(Records from a collection)
=== Begin Enclosure ===

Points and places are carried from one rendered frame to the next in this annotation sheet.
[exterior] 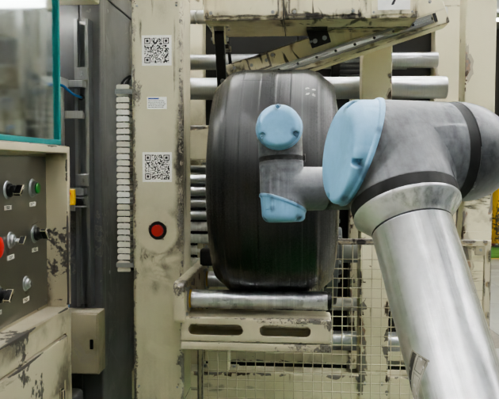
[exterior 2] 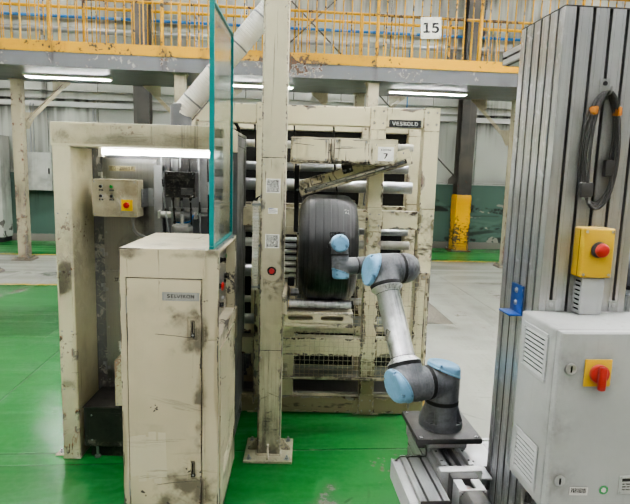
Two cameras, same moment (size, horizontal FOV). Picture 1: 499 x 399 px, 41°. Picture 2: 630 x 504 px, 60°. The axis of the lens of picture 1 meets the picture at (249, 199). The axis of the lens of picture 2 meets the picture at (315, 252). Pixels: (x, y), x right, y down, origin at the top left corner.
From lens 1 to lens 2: 1.30 m
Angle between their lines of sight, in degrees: 8
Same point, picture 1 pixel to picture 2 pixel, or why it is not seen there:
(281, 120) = (341, 241)
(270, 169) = (336, 259)
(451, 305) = (397, 317)
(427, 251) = (391, 301)
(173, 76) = (280, 198)
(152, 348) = (267, 326)
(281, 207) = (340, 274)
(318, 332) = (347, 319)
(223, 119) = (308, 224)
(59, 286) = (230, 298)
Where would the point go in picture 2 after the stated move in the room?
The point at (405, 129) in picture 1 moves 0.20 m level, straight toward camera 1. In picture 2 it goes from (386, 265) to (386, 275)
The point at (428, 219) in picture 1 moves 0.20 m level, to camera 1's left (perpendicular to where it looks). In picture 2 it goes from (392, 292) to (336, 292)
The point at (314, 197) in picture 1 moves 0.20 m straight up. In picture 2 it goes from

=== End Enclosure ===

Omit the pictures. Print, word for word, the lines from the beginning of the entries above through the line that holds "(318, 332) = (347, 319)".

Points and places are carried from one rendered frame to the next in this annotation sheet.
[exterior] 
[exterior 2] 
Two cameras, same moment (size, horizontal FOV). Picture 1: 499 x 399 px, 41°. Picture 2: 630 x 504 px, 60°. The axis of the lens of picture 1 meets the picture at (249, 199). The axis of the lens of picture 2 meets the picture at (315, 252). Pixels: (x, y), x right, y down, origin at the top left corner.
From lens 1 to lens 2: 1.30 m
Angle between their lines of sight, in degrees: 8
Same point, picture 1 pixel to picture 2 pixel, or why it is not seen there:
(281, 120) = (341, 241)
(270, 169) = (336, 259)
(451, 305) = (397, 317)
(427, 251) = (391, 301)
(173, 76) = (280, 198)
(152, 348) = (267, 326)
(281, 207) = (340, 274)
(318, 332) = (347, 319)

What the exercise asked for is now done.